[[ Supplied information open ]]
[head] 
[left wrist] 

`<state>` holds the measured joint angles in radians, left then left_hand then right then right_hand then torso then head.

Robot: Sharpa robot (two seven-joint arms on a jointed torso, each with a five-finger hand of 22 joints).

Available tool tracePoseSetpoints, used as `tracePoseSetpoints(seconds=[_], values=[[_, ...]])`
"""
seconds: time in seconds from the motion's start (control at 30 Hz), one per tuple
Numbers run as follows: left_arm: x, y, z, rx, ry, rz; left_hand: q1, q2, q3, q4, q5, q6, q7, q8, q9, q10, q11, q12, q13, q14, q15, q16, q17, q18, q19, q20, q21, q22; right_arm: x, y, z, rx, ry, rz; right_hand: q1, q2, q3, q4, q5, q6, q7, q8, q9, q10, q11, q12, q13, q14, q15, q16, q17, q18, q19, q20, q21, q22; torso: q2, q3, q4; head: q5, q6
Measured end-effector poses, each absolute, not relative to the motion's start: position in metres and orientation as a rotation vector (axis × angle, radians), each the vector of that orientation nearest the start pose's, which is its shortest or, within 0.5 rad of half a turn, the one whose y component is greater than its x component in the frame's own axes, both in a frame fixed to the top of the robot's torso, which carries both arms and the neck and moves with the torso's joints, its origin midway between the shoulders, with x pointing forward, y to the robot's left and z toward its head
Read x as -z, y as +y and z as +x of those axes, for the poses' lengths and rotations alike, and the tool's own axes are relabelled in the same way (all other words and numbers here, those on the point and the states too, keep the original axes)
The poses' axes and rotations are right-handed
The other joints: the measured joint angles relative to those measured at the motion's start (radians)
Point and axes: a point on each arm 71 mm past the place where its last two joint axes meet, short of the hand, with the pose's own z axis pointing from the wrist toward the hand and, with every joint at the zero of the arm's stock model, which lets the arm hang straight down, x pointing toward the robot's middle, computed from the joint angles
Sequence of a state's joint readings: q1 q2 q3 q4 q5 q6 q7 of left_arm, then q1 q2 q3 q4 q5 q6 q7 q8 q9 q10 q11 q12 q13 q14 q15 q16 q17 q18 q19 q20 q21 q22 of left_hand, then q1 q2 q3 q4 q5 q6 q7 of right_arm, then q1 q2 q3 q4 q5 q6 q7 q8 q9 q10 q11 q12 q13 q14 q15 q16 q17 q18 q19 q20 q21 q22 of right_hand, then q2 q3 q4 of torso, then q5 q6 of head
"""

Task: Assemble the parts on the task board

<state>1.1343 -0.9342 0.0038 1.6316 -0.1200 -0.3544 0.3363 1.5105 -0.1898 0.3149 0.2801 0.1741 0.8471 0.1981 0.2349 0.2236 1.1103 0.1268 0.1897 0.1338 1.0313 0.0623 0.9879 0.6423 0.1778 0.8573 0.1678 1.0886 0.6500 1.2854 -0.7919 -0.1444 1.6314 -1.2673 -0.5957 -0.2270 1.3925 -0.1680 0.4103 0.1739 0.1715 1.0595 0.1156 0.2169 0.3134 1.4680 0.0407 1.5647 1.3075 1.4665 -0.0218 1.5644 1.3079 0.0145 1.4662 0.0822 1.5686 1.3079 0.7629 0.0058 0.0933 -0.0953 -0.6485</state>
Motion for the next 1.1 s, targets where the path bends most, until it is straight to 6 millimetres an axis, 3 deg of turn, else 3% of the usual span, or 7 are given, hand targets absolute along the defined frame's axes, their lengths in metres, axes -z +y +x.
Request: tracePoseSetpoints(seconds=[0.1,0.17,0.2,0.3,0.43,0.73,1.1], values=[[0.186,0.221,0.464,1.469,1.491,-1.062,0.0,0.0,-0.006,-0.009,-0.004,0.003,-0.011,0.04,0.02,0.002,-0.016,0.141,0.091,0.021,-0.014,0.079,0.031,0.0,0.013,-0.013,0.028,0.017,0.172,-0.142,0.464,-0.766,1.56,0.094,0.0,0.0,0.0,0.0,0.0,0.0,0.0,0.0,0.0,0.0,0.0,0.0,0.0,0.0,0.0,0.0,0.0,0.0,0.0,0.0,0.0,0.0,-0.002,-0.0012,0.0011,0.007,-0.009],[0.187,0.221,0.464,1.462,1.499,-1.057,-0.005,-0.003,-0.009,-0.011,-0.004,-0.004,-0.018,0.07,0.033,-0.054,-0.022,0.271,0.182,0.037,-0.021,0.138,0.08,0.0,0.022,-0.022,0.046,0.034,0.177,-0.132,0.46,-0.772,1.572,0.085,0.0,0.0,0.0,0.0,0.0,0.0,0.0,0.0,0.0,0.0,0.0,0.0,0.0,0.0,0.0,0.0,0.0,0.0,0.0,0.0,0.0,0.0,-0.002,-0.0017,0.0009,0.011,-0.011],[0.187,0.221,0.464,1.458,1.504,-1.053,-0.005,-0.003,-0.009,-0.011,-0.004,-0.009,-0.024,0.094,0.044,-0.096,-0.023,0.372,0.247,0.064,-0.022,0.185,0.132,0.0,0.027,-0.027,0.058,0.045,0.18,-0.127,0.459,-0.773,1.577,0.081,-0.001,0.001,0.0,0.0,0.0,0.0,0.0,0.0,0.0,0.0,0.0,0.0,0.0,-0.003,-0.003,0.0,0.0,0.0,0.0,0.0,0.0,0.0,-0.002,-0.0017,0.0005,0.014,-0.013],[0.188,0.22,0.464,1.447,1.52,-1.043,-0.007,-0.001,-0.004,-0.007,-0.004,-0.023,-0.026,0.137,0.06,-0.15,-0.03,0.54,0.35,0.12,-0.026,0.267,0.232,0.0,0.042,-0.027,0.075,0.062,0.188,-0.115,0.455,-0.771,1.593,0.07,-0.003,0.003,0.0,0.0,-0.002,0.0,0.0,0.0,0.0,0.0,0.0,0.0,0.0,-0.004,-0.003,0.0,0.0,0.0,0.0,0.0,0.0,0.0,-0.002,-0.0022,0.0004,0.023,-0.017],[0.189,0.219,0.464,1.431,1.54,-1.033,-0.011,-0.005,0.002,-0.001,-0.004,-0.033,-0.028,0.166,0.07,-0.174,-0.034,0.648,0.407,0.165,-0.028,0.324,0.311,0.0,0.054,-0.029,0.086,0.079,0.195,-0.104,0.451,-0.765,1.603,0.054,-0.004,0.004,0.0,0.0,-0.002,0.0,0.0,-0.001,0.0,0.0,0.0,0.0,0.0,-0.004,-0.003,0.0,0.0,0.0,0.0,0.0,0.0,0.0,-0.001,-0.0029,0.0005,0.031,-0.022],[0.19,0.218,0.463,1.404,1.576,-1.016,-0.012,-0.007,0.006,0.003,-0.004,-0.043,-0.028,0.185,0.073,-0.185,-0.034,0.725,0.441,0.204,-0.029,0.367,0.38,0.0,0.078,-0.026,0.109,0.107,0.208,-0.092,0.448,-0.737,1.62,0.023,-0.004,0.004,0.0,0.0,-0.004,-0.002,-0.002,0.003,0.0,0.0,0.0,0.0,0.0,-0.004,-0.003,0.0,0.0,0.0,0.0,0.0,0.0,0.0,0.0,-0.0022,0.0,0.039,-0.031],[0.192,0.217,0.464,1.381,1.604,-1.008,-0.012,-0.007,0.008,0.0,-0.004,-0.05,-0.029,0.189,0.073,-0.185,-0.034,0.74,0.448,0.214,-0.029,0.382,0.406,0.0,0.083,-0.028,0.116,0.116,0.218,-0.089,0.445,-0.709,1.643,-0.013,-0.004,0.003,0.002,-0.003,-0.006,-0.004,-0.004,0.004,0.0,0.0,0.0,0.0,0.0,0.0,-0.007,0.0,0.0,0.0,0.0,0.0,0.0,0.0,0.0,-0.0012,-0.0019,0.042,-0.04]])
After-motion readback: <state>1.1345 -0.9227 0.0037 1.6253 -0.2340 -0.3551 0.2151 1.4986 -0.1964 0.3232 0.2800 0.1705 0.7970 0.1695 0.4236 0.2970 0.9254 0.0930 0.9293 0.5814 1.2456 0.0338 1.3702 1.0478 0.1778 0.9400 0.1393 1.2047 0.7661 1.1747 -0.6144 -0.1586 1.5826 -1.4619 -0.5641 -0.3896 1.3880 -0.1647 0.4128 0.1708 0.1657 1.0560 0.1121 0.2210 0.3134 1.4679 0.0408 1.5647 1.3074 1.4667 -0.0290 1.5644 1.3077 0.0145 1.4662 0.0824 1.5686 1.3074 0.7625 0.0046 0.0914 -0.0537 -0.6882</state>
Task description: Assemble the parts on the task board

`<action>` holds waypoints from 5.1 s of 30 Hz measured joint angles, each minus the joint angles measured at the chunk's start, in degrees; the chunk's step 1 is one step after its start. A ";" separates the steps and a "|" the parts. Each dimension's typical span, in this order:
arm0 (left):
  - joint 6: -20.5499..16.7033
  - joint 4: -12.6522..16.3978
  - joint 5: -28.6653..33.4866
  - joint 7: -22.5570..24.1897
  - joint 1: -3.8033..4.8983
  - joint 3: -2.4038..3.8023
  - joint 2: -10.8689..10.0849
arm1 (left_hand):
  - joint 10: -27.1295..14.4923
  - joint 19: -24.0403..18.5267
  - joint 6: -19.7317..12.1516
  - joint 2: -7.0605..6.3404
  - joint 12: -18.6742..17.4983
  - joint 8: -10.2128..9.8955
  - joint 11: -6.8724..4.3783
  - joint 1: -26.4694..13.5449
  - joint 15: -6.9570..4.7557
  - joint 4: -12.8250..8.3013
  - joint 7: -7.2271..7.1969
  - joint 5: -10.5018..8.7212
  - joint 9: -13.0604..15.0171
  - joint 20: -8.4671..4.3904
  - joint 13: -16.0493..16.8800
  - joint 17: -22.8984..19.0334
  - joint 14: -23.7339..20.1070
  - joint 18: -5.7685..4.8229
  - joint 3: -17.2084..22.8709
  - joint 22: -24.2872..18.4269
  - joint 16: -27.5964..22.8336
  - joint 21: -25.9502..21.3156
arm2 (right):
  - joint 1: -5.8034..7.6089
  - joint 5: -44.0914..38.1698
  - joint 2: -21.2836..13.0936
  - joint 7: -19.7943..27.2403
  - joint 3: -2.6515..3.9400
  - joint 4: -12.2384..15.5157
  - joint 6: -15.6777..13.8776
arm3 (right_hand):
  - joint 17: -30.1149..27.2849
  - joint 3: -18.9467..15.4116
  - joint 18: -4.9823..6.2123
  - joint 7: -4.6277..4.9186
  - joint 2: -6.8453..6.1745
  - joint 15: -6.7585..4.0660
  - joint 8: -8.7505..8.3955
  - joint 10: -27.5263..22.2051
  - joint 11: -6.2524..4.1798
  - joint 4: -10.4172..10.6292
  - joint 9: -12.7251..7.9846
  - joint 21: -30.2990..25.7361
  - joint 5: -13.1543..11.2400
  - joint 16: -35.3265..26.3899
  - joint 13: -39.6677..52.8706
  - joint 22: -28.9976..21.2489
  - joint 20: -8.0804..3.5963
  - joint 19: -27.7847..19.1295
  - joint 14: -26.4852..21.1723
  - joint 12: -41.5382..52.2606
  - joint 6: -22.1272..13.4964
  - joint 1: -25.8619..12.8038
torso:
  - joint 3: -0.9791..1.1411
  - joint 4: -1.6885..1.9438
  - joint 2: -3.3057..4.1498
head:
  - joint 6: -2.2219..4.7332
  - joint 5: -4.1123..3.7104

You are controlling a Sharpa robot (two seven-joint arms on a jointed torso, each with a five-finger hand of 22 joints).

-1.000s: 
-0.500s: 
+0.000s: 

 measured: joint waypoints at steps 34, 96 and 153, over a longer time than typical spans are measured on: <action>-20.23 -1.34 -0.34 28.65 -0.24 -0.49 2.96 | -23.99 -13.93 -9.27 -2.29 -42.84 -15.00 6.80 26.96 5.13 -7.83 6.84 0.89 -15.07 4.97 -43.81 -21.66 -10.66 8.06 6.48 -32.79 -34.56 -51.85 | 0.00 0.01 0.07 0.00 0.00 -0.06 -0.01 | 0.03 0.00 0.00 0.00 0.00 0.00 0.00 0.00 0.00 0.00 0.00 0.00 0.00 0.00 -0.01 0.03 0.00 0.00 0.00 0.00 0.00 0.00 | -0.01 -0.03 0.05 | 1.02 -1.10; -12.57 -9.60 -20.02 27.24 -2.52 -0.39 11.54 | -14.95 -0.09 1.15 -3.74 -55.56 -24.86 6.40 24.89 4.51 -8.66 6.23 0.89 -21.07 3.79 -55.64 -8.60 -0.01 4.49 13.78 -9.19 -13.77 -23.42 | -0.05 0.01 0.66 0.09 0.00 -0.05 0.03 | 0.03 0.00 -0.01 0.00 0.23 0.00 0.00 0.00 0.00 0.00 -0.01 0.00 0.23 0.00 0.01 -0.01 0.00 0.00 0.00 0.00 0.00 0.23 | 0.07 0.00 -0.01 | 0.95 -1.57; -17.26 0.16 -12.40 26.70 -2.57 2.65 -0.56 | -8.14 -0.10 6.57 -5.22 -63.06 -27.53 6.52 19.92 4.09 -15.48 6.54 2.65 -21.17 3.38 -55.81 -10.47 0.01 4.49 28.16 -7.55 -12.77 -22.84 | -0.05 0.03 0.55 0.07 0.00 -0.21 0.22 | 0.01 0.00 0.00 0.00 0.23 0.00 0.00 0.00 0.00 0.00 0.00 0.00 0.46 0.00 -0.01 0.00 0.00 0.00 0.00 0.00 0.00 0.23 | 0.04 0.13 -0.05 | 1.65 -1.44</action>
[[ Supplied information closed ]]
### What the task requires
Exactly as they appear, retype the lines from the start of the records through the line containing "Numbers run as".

### Response
[head] 
[left wrist] 

`<state>` holds the measured joint angles in radians, left then left_hand then right then right_hand then torso then head.

Robot: Sharpa robot (two seven-joint arms on a jointed torso, each with a five-finger hand of 22 joints).

Available tool tracePoseSetpoints, used as `tracePoseSetpoints(seconds=[_], values=[[_, ...]])`
"""
seconds: time in seconds from the motion's start (control at 30 Hz), one per tuple
Numbers run as follows: left_arm: x, y, z, rx, ry, rz; left_hand: q1, q2, q3, q4, q5, q6, q7, q8, q9, q10, q11, q12, q13, q14, q15, q16, q17, q18, q19, q20, q21, q22; right_arm: x, y, z, rx, ry, rz; right_hand: q1, q2, q3, q4, q5, q6, q7, q8, q9, q10, q11, q12, q13, q14, q15, q16, q17, q18, q19, q20, q21, q22; torso: q2, q3, q4; head: q5, q6

This response is now finished.